== The data ==
*** Begin section ***

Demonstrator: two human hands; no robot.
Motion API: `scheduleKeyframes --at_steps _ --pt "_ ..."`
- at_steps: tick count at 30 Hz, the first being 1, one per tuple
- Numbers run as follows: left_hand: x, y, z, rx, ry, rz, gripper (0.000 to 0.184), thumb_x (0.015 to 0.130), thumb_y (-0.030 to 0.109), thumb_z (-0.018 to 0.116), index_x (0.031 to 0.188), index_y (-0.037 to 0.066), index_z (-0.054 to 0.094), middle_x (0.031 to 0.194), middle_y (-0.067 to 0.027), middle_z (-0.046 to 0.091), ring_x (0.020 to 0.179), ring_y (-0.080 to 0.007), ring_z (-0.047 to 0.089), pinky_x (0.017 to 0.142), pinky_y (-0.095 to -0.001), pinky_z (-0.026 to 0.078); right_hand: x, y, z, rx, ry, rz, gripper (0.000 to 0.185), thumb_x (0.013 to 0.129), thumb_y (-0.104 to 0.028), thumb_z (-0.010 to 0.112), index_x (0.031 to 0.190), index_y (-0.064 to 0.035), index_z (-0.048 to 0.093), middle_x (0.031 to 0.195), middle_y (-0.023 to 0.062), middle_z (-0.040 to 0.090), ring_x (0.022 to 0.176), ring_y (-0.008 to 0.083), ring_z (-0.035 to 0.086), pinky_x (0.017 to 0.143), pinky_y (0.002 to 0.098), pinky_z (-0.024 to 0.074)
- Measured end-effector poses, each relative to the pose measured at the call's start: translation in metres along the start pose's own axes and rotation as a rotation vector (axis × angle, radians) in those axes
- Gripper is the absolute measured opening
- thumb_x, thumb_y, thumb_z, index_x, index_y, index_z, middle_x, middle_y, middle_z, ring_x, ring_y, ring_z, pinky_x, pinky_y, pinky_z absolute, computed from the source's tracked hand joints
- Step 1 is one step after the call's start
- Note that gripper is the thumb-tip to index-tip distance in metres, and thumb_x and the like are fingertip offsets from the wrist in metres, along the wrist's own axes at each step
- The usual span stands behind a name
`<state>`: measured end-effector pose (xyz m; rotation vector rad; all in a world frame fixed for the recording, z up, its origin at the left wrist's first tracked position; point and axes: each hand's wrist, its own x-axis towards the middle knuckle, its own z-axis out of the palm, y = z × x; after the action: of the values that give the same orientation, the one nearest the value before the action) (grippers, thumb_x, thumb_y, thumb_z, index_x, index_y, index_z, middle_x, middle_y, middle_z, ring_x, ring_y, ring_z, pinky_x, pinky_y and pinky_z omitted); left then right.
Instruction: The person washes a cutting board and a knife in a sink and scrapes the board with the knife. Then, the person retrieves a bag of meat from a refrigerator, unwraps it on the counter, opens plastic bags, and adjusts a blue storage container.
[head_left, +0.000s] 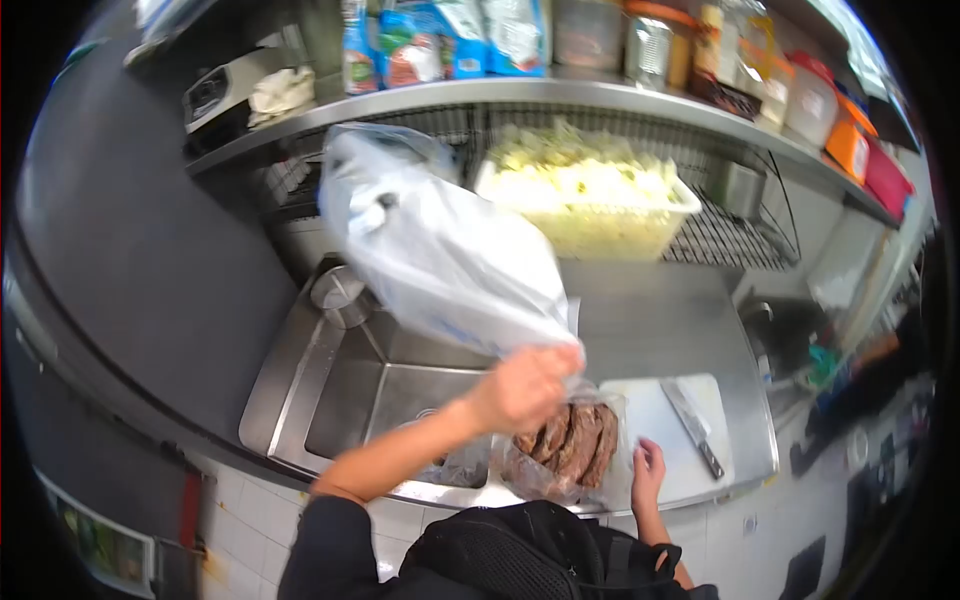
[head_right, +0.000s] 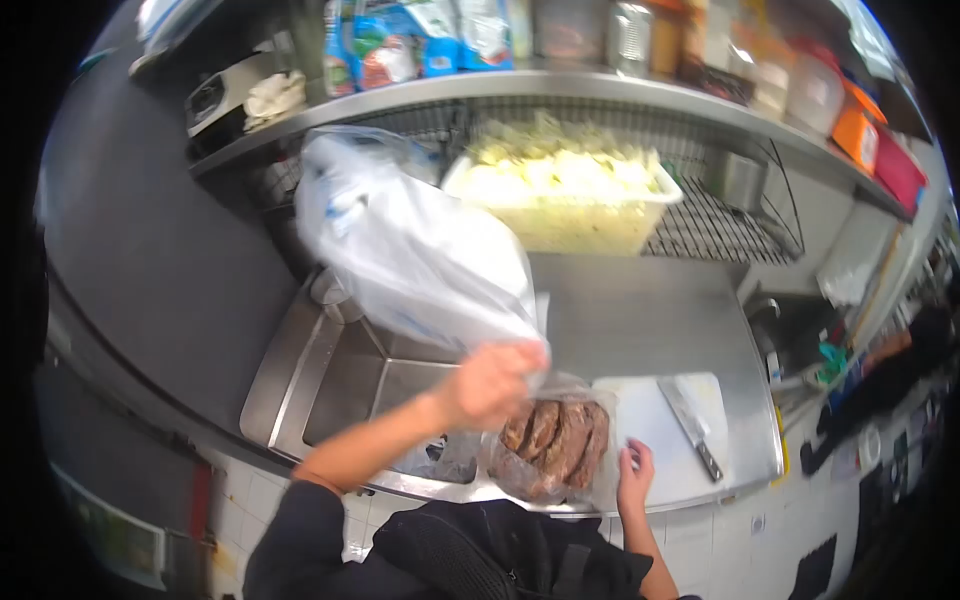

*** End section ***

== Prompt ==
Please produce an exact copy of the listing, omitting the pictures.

== Expected answer ==
Demonstrator: two human hands; no robot.
Motion API: `scheduleKeyframes --at_steps _ --pt "_ ..."`
- at_steps: tick count at 30 Hz, the first being 1, one per tuple
- Numbers run as follows: left_hand: x, y, z, rx, ry, rz, gripper (0.000 to 0.184), thumb_x (0.015 to 0.130), thumb_y (-0.030 to 0.109), thumb_z (-0.018 to 0.116), index_x (0.031 to 0.188), index_y (-0.037 to 0.066), index_z (-0.054 to 0.094), middle_x (0.031 to 0.194), middle_y (-0.067 to 0.027), middle_z (-0.046 to 0.091), ring_x (0.020 to 0.179), ring_y (-0.080 to 0.007), ring_z (-0.047 to 0.089), pinky_x (0.017 to 0.142), pinky_y (-0.095 to -0.001), pinky_z (-0.026 to 0.078); right_hand: x, y, z, rx, ry, rz, gripper (0.000 to 0.185), thumb_x (0.013 to 0.129), thumb_y (-0.104 to 0.028), thumb_z (-0.010 to 0.112), index_x (0.031 to 0.190), index_y (-0.064 to 0.035), index_z (-0.048 to 0.093), middle_x (0.031 to 0.195), middle_y (-0.023 to 0.062), middle_z (-0.040 to 0.090), ring_x (0.022 to 0.176), ring_y (-0.008 to 0.083), ring_z (-0.035 to 0.086), pinky_x (0.017 to 0.143), pinky_y (0.002 to 0.098), pinky_z (-0.024 to 0.074)
- Measured end-effector poses, each relative to the pose measured at the call's start: translation in metres along the start pose's own axes and rotation as a rotation vector (axis × angle, radians) in those axes
- Gripper is the absolute measured opening
- thumb_x, thumb_y, thumb_z, index_x, index_y, index_z, middle_x, middle_y, middle_z, ring_x, ring_y, ring_z, pinky_x, pinky_y, pinky_z absolute, computed from the source's tracked hand joints
- Step 1 is one step after the call's start
- Note that gripper is the thumb-tip to index-tip distance in metres, and thumb_x and the like are fingertip offsets from the wrist in metres, along the wrist's own axes at each step
- The usual span stands behind a name
`<state>`: measured end-effector pose (xyz m; rotation vector rad; all in a world frame fixed for the recording, z up, its origin at the left wrist's first tracked position; point and axes: each hand's wrist, its own x-axis towards the middle knuckle, its own z-axis out of the palm, y = z × x; after the action: of the values that give the same orientation, the one nearest the value before the action) (grippers, thumb_x, thumb_y, thumb_z, index_x, index_y, index_z, middle_x, middle_y, middle_z, ring_x, ring_y, ring_z, pinky_x, pinky_y and pinky_z omitted); left then right.
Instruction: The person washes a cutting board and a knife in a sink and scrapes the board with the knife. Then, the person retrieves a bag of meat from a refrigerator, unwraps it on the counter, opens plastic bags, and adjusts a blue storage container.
[head_left, +0.000s] 
[head_right, +0.000s] 

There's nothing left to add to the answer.